■ DATA SUPPLIED:
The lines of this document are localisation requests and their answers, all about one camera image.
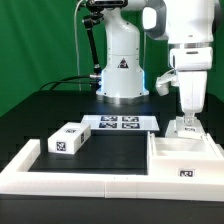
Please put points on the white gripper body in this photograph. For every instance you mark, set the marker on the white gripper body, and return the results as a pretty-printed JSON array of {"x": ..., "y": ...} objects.
[{"x": 191, "y": 66}]

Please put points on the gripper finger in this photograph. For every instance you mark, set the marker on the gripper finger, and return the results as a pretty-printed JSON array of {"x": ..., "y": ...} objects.
[{"x": 189, "y": 119}]

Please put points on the white cabinet body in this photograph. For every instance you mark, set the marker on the white cabinet body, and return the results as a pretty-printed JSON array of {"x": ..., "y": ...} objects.
[{"x": 183, "y": 157}]

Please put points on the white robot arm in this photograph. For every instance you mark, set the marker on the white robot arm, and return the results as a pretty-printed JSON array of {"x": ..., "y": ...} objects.
[{"x": 187, "y": 26}]

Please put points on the white flat tagged panel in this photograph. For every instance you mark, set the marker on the white flat tagged panel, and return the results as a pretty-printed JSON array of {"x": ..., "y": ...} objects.
[{"x": 124, "y": 122}]

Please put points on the white tagged rectangular block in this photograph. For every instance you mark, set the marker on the white tagged rectangular block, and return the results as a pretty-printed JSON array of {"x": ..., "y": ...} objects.
[{"x": 69, "y": 138}]

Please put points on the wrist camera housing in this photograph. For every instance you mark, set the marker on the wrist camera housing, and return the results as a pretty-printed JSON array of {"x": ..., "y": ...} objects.
[{"x": 163, "y": 82}]

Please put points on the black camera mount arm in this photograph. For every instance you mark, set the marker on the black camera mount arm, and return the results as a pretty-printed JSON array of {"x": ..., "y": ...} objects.
[{"x": 93, "y": 36}]

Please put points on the white U-shaped border frame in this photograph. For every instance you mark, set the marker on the white U-shaped border frame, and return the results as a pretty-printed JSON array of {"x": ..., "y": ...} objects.
[{"x": 17, "y": 178}]

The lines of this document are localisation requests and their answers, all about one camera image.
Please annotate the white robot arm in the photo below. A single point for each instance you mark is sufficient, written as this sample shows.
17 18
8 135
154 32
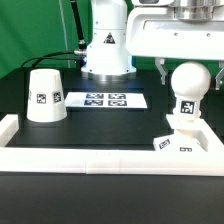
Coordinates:
107 55

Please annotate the white lamp base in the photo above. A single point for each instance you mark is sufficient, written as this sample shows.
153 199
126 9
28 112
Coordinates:
185 136

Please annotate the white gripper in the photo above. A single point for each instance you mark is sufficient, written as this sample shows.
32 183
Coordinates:
179 29

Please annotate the white lamp bulb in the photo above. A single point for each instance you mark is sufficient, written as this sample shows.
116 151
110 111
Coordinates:
190 81

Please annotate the white lamp shade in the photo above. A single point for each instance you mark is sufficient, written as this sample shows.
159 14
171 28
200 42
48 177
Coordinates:
45 98

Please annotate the white marker sheet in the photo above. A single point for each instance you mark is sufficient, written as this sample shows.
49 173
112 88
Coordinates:
106 100

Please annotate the white U-shaped fence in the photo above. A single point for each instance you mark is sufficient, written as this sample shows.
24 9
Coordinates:
168 161

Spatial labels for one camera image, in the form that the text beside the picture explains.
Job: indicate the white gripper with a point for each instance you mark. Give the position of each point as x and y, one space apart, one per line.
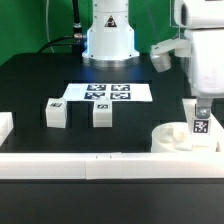
206 68

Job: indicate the white round stool seat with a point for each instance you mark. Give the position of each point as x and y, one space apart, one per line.
175 137

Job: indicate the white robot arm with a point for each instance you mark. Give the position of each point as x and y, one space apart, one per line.
110 39

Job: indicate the white marker sheet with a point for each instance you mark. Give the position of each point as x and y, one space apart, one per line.
113 92

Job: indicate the white front fence bar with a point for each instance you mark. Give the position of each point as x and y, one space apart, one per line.
111 165

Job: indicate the white fence bar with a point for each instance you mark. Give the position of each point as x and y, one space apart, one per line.
111 165
6 125

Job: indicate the white left fence bar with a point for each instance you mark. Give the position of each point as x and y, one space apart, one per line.
6 125

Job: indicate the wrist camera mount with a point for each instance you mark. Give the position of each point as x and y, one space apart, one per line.
159 53

■ TASK ITEM:
Copy out the lines above in full and unaltered, apart from the pictures.

■ PROBLEM SOLUTION:
The lines of this document are localisation requests and their answers, all about one camera image.
Please put points on the white gripper body in this photograph. For every instance you mark, set the marker on the white gripper body, and return the results as a pretty-printed JSON array of {"x": ..., "y": ...} objects.
[{"x": 191, "y": 66}]

Please put points on the gripper finger in this photograph. For every instance you mark, set the marker on the gripper finger, and return the results as a pretty-printed JSON array of {"x": ..., "y": ...} objects.
[{"x": 189, "y": 119}]

Please put points on the white cabinet body in this photograph. For every instance you mark, set the marker on the white cabinet body, and return the results as a pretty-printed JSON array of {"x": ..., "y": ...} objects.
[{"x": 183, "y": 157}]

Please put points on the white robot arm in this photograph. For every instance you mark, set the marker on the white robot arm, and return the results as a pretty-printed JSON array of {"x": ..., "y": ...} objects.
[{"x": 187, "y": 26}]

Please put points on the white flat tagged panel in this photograph. For every instance you mark, set the marker on the white flat tagged panel, and return the results as a pretty-printed JSON array of {"x": ..., "y": ...} objects.
[{"x": 124, "y": 122}]

Please put points on the white tagged rectangular block in this photograph. For every instance you mark, set the marker on the white tagged rectangular block, and return the results as a pretty-printed JSON array of {"x": ..., "y": ...} objects.
[{"x": 69, "y": 138}]

Please put points on the wrist camera housing in this photograph. For every instance you mark, set the marker on the wrist camera housing, and return the results as a pretty-printed JSON array of {"x": ..., "y": ...} objects.
[{"x": 163, "y": 82}]

Please put points on the black camera mount arm in this photograph. For every instance you mark, set the marker on the black camera mount arm, and return the results as a pretty-printed JSON array of {"x": ..., "y": ...} objects.
[{"x": 93, "y": 36}]

Please put points on the white U-shaped border frame in this photograph. For every instance you mark, set the marker on the white U-shaped border frame, and return the results as a pretty-printed JSON array of {"x": ..., "y": ...} objects.
[{"x": 17, "y": 178}]

The lines of this document are localisation requests and their answers, all about one camera image.
Please annotate the white robot arm in the photo below. A single point for each instance you mark is sufficient, written as this sample shows.
17 18
8 135
154 32
Coordinates:
107 55

Please annotate the white lamp base in the photo above. A single point for each instance you mark is sufficient, written as this sample shows.
153 199
126 9
28 112
Coordinates:
185 136

Please annotate the white gripper in the photo above. A single point for each instance you mark is sufficient, written as this sample shows.
32 183
Coordinates:
179 29

Please annotate the white lamp bulb in the photo above. A single point for each instance you mark is sufficient, written as this sample shows.
116 151
110 111
Coordinates:
190 81

Please annotate the white lamp shade in the photo above. A single point for each instance you mark is sufficient, written as this sample shows.
159 14
171 28
200 42
48 177
Coordinates:
45 98

Please annotate the white marker sheet in the photo above. A single point for each instance you mark is sufficient, written as this sample shows.
49 173
112 88
Coordinates:
106 100

Please annotate the white U-shaped fence in the photo above. A single point for each instance you mark is sufficient, written as this sample shows.
24 9
Coordinates:
168 161

Spatial labels for one camera image, in the form that the text beside the picture explains.
Job: indicate the white gripper with a point for each instance you mark. Give the position of each point as x and y, one space apart, one per line.
206 68

Job: indicate the white round stool seat with a point for each instance you mark. Give the position of each point as x and y, one space apart, one per line.
175 137

Job: indicate the white robot arm with a point for each instance you mark. Give the position of each point as x and y, one space apart, one per line.
110 39

Job: indicate the white marker sheet with a point for each instance you mark. Give the position of each point as x and y, one space apart, one per line.
113 92

Job: indicate the white front fence bar with a point for each instance you mark. Give the position of each point as x and y, one space apart, one per line.
111 165

Job: indicate the white fence bar with a point for each instance you mark. Give the position of each point as x and y, one space apart, one per line.
111 165
6 125

Job: indicate the white left fence bar with a point for each instance you mark. Give the position of each point as x and y, one space apart, one per line.
6 125

Job: indicate the wrist camera mount with a point for each instance you mark. Give the position of each point as x and y, one space apart, one per line.
159 53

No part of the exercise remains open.